> Records for this task

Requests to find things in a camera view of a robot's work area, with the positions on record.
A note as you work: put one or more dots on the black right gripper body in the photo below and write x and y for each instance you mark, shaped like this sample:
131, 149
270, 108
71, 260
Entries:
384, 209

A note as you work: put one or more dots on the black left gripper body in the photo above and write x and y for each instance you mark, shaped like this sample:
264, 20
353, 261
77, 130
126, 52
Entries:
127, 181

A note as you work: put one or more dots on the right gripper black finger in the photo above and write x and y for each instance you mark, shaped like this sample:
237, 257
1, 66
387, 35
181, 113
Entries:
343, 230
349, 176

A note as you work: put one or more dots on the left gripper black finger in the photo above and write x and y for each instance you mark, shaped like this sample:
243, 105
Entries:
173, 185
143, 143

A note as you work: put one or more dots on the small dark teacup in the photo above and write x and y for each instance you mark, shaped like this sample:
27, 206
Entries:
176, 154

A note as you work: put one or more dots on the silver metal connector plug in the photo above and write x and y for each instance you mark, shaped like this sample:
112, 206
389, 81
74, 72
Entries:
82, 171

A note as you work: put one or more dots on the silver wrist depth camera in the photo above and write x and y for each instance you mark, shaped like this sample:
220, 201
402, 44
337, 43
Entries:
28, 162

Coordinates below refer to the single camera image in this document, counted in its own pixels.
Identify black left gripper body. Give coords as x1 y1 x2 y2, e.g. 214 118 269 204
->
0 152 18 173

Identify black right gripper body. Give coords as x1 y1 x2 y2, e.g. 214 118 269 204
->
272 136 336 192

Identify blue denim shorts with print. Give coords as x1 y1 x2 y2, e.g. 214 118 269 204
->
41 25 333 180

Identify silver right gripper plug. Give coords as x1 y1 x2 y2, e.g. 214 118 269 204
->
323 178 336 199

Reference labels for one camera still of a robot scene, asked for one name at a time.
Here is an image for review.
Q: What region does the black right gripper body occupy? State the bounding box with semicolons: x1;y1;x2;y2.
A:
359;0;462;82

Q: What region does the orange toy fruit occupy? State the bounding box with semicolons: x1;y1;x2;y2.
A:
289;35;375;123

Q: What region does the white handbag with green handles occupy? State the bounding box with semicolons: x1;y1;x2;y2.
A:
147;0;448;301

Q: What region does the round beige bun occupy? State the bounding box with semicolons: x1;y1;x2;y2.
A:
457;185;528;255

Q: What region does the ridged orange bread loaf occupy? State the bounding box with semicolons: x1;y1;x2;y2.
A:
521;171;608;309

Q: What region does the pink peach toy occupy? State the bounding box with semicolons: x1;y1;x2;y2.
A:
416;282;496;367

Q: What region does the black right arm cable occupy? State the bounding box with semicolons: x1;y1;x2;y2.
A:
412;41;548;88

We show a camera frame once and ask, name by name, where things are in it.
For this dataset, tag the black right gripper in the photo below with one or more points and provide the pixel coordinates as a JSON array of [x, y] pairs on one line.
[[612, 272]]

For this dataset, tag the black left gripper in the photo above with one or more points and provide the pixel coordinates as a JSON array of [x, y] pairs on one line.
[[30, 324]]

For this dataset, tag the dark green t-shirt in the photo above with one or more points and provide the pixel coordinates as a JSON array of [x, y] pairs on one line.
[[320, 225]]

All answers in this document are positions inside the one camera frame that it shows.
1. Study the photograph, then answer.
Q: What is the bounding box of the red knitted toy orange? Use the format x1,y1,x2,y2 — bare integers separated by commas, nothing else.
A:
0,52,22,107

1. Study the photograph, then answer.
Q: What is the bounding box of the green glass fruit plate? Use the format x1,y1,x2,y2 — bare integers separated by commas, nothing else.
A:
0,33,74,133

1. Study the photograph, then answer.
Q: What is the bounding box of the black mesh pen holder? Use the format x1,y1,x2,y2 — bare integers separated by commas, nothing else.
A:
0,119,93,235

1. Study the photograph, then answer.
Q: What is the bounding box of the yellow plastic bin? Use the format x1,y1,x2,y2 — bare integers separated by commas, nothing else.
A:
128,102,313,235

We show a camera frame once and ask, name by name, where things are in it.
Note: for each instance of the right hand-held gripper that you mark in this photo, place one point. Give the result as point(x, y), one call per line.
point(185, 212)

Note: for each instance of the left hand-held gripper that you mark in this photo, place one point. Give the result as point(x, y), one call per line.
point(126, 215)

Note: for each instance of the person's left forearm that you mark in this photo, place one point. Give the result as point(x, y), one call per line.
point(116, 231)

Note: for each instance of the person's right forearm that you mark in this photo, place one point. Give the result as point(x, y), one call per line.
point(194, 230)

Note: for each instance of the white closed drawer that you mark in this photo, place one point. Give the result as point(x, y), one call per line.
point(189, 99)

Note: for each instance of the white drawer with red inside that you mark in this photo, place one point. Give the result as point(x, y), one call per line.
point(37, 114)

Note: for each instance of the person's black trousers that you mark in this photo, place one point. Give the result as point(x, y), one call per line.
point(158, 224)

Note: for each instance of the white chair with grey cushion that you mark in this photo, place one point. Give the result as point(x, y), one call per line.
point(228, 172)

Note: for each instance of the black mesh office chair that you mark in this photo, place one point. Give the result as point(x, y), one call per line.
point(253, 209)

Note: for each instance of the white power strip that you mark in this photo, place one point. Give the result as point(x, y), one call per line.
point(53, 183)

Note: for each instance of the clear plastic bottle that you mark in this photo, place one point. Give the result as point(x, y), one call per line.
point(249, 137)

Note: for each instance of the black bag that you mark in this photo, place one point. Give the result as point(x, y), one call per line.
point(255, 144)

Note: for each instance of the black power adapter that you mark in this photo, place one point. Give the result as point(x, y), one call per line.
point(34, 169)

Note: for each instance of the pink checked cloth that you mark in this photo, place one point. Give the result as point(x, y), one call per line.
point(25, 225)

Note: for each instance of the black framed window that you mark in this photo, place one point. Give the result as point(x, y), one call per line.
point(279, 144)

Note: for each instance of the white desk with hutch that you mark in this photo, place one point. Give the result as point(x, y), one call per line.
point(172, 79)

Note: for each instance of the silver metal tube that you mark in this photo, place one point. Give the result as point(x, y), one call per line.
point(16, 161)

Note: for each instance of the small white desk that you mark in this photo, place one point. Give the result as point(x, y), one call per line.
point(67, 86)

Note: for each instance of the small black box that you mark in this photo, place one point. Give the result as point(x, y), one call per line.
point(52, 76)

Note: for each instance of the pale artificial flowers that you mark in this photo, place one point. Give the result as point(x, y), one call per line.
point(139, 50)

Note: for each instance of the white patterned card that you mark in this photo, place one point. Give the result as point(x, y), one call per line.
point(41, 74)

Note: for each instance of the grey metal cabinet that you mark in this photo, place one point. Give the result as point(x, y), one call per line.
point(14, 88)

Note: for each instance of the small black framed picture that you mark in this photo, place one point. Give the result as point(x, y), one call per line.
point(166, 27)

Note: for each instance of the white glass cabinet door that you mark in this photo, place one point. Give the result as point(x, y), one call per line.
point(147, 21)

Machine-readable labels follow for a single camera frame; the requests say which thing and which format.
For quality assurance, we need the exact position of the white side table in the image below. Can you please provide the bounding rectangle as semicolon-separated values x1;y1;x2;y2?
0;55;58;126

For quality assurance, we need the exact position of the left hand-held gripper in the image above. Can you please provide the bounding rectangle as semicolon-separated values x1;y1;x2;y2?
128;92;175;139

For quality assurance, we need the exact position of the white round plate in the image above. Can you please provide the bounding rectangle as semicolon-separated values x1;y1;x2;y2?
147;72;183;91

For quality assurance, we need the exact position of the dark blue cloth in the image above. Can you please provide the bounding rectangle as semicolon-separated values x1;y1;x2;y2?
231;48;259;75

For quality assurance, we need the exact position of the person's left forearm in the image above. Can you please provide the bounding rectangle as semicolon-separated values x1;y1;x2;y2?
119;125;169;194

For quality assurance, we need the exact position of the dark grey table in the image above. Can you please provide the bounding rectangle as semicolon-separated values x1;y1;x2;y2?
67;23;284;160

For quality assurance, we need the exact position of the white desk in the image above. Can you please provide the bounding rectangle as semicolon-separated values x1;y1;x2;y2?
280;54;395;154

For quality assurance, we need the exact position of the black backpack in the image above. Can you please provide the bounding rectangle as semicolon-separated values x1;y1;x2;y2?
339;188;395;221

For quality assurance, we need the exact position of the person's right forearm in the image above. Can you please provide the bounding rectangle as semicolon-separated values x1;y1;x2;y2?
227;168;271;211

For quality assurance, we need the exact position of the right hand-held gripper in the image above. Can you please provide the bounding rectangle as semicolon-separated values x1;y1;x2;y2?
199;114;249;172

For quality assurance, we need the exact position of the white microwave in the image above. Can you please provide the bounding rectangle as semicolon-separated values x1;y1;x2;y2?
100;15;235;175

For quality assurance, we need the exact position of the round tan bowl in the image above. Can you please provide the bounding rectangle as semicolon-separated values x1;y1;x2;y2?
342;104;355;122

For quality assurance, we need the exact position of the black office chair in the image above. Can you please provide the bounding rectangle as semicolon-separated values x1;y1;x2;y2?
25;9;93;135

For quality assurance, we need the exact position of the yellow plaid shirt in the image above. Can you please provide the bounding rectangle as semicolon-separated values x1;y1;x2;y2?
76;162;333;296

> Instructions for the task
Up to and including the last line of the material, reproduce every line exactly, beginning with the one that contains "For quality assurance, we need the exact position of the yellow" and adding nothing else.

> Answer to the problem
For quality assurance, we need the exact position of the yellow plaid shirt in the image above. Can you please provide the bounding rectangle as semicolon-separated values x1;y1;x2;y2?
76;162;333;296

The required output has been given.